#### Work instruction
Nothing but the lines from the one containing "x=717, y=140" through the one containing "x=536, y=37", both included, should be given again, each exactly as written below.

#### Source data
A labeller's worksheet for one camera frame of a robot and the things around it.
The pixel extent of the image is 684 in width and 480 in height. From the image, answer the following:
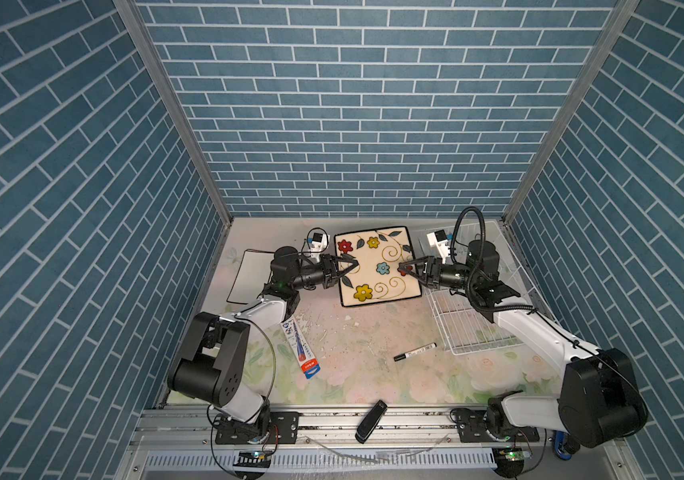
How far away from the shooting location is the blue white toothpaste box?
0.84m

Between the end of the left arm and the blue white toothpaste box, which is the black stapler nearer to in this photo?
the blue white toothpaste box

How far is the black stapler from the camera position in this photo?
719mm

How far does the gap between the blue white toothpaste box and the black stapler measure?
18 cm
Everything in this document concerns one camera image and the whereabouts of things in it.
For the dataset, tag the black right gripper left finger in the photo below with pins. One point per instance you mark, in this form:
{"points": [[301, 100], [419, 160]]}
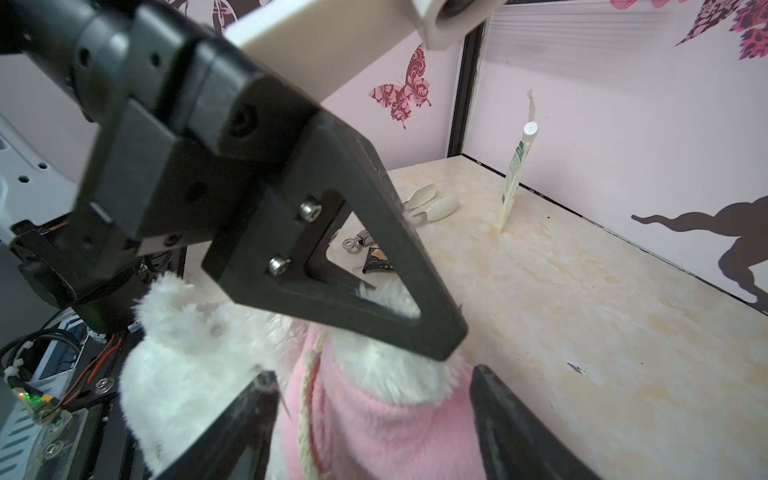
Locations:
{"points": [[237, 444]]}

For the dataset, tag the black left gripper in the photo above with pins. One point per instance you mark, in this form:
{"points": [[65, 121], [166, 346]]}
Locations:
{"points": [[196, 144]]}

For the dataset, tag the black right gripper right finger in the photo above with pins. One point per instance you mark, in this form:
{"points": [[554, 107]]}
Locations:
{"points": [[514, 443]]}

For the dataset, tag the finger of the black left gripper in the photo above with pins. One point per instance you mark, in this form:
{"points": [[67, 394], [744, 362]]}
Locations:
{"points": [[384, 252]]}

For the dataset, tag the pink teddy hoodie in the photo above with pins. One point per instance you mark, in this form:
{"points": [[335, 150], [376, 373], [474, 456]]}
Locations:
{"points": [[356, 408]]}

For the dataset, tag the white teddy bear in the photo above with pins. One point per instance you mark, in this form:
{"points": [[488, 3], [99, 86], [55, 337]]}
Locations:
{"points": [[200, 349]]}

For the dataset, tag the black snack packet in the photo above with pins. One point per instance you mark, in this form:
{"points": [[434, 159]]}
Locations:
{"points": [[376, 262]]}

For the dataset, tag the metal kitchen tongs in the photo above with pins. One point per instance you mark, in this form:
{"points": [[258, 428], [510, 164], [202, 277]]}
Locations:
{"points": [[421, 207]]}

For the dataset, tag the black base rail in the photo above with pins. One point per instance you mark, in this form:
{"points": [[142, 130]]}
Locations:
{"points": [[71, 427]]}

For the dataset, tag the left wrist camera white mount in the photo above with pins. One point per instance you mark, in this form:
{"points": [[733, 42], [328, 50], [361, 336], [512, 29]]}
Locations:
{"points": [[318, 46]]}

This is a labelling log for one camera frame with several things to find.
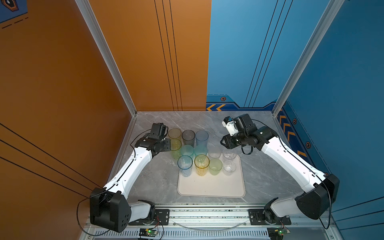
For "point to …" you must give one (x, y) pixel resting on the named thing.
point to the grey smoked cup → (188, 136)
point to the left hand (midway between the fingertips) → (165, 142)
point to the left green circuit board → (148, 232)
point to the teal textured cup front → (200, 149)
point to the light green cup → (215, 166)
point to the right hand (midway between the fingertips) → (223, 140)
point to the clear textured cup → (214, 152)
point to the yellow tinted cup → (202, 162)
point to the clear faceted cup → (229, 155)
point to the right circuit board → (276, 233)
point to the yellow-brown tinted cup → (175, 133)
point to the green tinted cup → (175, 145)
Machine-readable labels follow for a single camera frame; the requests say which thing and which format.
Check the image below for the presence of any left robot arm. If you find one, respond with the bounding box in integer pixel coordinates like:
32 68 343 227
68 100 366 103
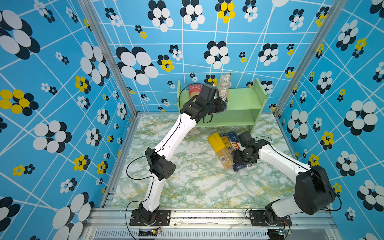
139 84 227 225

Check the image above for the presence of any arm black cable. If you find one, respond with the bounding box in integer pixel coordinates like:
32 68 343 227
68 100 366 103
124 82 214 240
245 136 343 240

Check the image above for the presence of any aluminium front rail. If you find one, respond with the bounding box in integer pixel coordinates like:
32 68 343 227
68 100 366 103
81 209 342 240

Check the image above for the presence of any red spaghetti bag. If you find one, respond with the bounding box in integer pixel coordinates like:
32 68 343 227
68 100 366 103
189 84 203 99

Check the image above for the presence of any blue clear spaghetti bag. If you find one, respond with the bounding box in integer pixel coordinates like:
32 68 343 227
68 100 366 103
220 133 236 153

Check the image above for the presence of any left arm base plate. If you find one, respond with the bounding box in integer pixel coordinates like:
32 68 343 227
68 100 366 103
129 209 171 227

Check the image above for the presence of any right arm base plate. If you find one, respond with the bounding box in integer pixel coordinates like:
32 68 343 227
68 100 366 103
246 209 293 228

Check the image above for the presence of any light green wooden shelf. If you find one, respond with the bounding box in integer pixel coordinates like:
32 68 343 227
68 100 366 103
196 79 268 132

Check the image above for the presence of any yellow top spaghetti bag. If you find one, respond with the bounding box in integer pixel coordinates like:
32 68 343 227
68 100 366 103
207 132 233 170

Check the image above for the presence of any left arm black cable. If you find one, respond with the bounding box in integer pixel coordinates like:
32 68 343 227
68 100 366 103
124 82 214 240

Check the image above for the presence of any clear white-label spaghetti bag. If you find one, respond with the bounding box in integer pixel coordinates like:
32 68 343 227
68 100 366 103
219 73 231 104

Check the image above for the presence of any blue Barilla spaghetti box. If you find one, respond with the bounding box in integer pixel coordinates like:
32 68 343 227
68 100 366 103
226 131 256 172

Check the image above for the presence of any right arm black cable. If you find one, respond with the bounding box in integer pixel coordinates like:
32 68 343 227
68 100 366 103
245 136 343 240

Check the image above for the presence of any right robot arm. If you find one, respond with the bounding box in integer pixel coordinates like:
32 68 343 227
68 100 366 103
233 132 337 226

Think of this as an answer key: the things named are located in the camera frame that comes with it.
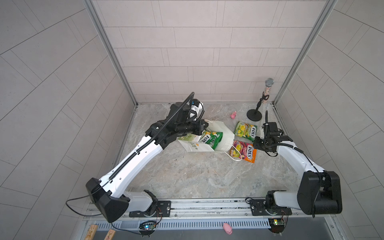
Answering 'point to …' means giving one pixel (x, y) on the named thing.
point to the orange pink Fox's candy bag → (247, 150)
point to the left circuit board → (147, 228)
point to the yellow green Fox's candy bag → (246, 130)
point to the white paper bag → (190, 141)
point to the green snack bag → (210, 138)
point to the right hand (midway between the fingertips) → (254, 142)
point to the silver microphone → (269, 83)
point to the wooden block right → (110, 235)
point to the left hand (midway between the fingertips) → (212, 124)
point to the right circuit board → (277, 225)
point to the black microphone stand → (255, 115)
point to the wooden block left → (92, 232)
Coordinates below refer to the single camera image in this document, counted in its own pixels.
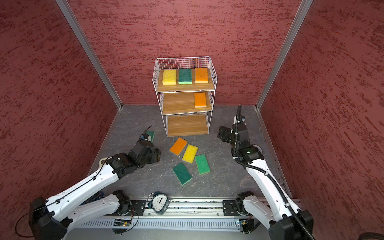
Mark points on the dark green sponge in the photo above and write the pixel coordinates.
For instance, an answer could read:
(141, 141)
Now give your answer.
(185, 77)
(182, 173)
(151, 136)

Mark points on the left circuit board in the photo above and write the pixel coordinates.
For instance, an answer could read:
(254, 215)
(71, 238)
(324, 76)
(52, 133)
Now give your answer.
(122, 223)

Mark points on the yellow sponge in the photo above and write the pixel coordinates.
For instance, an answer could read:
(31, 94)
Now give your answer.
(190, 154)
(169, 77)

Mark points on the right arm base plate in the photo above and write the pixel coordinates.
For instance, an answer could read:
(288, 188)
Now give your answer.
(231, 208)

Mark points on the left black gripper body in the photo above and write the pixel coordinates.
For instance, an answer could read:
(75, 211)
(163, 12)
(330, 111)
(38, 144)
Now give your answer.
(153, 157)

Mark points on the white wire wooden shelf rack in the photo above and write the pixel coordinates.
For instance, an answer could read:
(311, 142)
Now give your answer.
(177, 102)

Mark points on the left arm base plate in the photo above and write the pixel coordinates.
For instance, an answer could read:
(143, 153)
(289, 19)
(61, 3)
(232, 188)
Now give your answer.
(137, 206)

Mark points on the right circuit board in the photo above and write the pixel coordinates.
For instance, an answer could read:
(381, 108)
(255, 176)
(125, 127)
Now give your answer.
(246, 226)

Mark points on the circuit board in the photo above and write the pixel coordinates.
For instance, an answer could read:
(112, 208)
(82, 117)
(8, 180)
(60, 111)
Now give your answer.
(122, 223)
(246, 226)

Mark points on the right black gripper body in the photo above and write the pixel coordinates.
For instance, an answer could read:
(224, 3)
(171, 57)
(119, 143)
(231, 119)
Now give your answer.
(228, 136)

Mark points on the light green sponge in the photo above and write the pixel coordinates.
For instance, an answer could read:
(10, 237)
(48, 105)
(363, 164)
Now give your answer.
(202, 164)

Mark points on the green analog clock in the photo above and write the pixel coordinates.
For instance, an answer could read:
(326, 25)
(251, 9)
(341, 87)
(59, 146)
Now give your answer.
(159, 203)

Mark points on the orange sponge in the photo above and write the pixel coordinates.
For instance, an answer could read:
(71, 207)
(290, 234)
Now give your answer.
(200, 100)
(178, 146)
(201, 76)

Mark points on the cream calculator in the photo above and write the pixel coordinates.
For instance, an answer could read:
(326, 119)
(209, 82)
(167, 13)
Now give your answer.
(102, 161)

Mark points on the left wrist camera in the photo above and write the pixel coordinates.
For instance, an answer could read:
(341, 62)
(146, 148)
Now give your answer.
(145, 137)

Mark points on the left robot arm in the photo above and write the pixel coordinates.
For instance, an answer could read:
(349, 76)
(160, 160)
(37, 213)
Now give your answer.
(53, 218)

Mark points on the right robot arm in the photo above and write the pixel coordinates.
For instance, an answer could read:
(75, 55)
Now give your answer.
(281, 216)

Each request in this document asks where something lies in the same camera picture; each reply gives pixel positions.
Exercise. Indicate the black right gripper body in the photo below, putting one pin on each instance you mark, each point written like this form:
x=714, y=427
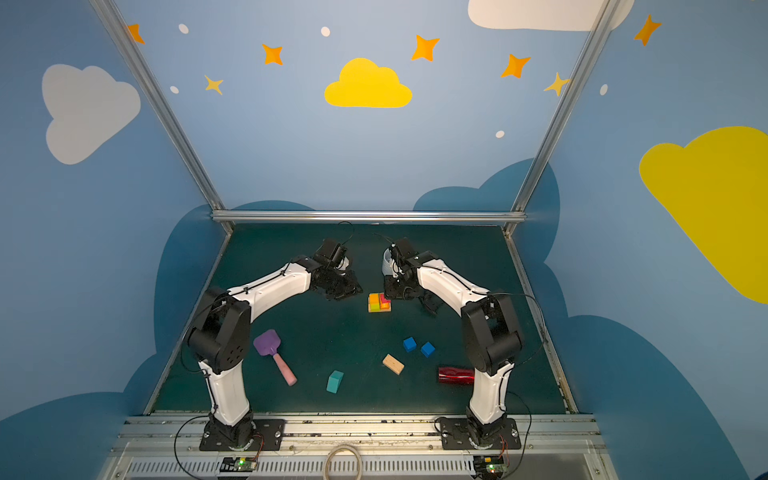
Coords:
x=402, y=285

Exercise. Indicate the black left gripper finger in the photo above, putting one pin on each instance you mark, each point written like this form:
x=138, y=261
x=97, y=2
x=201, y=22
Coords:
x=335, y=293
x=352, y=288

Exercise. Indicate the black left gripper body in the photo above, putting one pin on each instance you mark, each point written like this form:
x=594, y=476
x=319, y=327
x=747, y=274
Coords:
x=337, y=282

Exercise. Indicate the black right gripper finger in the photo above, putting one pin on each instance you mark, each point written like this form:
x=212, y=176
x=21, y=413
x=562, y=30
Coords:
x=393, y=290
x=431, y=302

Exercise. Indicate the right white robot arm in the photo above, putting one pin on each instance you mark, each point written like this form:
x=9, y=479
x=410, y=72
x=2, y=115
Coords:
x=491, y=331

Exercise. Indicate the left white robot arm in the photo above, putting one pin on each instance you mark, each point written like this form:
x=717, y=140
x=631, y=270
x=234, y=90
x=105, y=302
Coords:
x=220, y=332

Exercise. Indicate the tan wood block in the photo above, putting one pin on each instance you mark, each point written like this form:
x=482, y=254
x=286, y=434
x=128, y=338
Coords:
x=393, y=364

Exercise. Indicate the teal block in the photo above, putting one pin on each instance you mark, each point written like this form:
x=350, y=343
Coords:
x=334, y=381

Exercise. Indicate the light blue ceramic mug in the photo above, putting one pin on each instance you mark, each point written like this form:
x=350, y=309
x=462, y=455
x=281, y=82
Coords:
x=388, y=265

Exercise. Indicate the blue cube right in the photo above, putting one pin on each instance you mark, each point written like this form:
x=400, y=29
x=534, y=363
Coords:
x=427, y=349

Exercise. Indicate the blue cube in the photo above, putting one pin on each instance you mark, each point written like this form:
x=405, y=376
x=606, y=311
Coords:
x=427, y=349
x=409, y=344

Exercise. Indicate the blue cube left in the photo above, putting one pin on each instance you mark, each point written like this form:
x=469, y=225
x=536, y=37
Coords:
x=409, y=344

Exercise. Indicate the red spray bottle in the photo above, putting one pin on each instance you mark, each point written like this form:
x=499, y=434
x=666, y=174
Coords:
x=455, y=375

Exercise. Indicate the purple pink toy spatula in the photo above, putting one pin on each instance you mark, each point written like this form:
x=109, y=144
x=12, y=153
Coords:
x=267, y=344

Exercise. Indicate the right green circuit board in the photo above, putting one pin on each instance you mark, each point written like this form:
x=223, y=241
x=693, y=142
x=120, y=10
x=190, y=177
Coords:
x=488, y=468

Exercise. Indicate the green circuit board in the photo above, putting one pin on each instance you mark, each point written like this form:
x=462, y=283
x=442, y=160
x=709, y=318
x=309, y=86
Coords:
x=488, y=468
x=242, y=464

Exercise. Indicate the left green circuit board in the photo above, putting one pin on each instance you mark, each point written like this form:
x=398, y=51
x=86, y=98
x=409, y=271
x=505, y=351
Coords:
x=242, y=464

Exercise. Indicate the aluminium back frame rail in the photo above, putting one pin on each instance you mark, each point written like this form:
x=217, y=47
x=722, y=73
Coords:
x=366, y=217

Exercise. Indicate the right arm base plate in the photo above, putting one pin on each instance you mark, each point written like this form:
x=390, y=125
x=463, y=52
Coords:
x=468, y=434

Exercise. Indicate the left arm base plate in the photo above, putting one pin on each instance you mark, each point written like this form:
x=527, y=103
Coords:
x=264, y=435

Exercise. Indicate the front aluminium rail base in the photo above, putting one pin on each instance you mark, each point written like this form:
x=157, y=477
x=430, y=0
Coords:
x=368, y=446

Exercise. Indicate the aluminium right corner post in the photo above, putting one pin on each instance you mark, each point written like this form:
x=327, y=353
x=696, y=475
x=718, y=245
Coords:
x=580, y=74

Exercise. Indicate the aluminium corner post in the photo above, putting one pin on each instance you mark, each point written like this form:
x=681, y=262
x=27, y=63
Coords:
x=580, y=74
x=113, y=21

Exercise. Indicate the aluminium left corner post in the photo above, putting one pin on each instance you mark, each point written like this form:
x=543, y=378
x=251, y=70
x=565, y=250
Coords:
x=113, y=21

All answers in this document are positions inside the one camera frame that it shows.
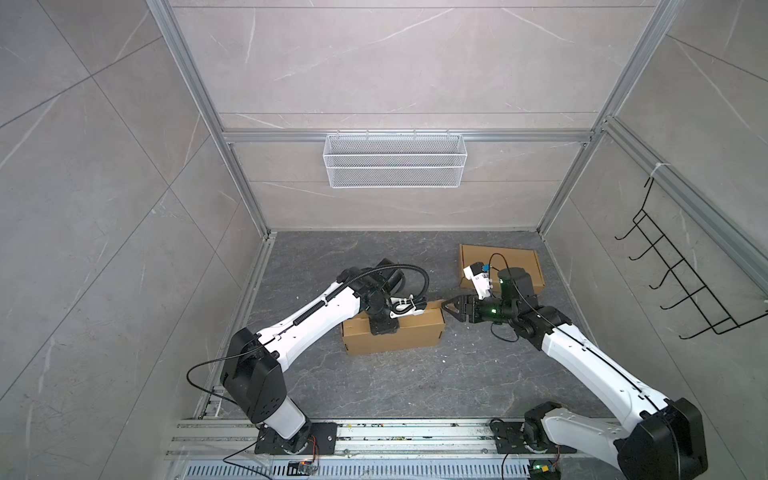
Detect white wire mesh basket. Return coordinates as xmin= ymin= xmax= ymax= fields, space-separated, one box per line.
xmin=323 ymin=133 xmax=468 ymax=189

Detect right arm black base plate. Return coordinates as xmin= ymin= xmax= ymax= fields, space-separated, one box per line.
xmin=488 ymin=418 xmax=577 ymax=455

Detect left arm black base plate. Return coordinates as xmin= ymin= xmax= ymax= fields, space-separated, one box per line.
xmin=254 ymin=422 xmax=339 ymax=455

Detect black wire hook rack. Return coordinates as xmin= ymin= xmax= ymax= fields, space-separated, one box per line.
xmin=614 ymin=178 xmax=767 ymax=340

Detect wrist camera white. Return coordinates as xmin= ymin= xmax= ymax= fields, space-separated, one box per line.
xmin=389 ymin=295 xmax=428 ymax=318
xmin=463 ymin=262 xmax=493 ymax=300

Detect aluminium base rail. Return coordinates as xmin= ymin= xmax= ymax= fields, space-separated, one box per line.
xmin=164 ymin=416 xmax=625 ymax=480

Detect brown cardboard box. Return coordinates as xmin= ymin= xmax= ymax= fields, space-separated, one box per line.
xmin=341 ymin=301 xmax=445 ymax=355
xmin=459 ymin=244 xmax=546 ymax=294

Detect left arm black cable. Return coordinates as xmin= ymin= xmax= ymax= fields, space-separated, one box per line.
xmin=185 ymin=263 xmax=431 ymax=407

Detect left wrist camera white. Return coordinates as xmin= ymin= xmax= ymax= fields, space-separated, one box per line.
xmin=389 ymin=295 xmax=428 ymax=318

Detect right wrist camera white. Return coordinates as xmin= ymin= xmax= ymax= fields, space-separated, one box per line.
xmin=463 ymin=262 xmax=493 ymax=300

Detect aluminium frame profiles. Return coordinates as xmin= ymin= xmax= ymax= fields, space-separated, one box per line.
xmin=143 ymin=0 xmax=768 ymax=301

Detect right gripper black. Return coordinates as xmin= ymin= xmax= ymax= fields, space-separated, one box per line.
xmin=441 ymin=292 xmax=518 ymax=325

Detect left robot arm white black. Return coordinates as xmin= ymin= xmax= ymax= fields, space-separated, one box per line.
xmin=220 ymin=259 xmax=430 ymax=453

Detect white zip tie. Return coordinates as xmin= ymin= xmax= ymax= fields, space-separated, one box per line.
xmin=649 ymin=162 xmax=671 ymax=179

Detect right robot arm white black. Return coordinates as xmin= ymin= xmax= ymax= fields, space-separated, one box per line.
xmin=441 ymin=262 xmax=709 ymax=479

#### Output of the exercise
x=717, y=140
x=631, y=270
x=234, y=90
x=105, y=302
Coords:
x=220, y=332

Exercise. Indicate the tan wood block in the photo above, putting one pin on each instance you mark, each point written like this form:
x=482, y=254
x=286, y=434
x=128, y=338
Coords:
x=393, y=364

Exercise. Indicate the teal block in the photo above, putting one pin on each instance you mark, each point written like this form:
x=350, y=343
Coords:
x=334, y=381

Exercise. Indicate the light blue ceramic mug in the photo above, putting one pin on each instance you mark, each point written like this form:
x=350, y=309
x=462, y=455
x=281, y=82
Coords:
x=388, y=265

Exercise. Indicate the blue cube right in the photo above, putting one pin on each instance you mark, each point written like this form:
x=400, y=29
x=534, y=363
Coords:
x=427, y=349

Exercise. Indicate the blue cube in the photo above, putting one pin on each instance you mark, each point written like this form:
x=405, y=376
x=606, y=311
Coords:
x=427, y=349
x=409, y=344

Exercise. Indicate the blue cube left in the photo above, putting one pin on each instance you mark, each point written like this form:
x=469, y=225
x=536, y=37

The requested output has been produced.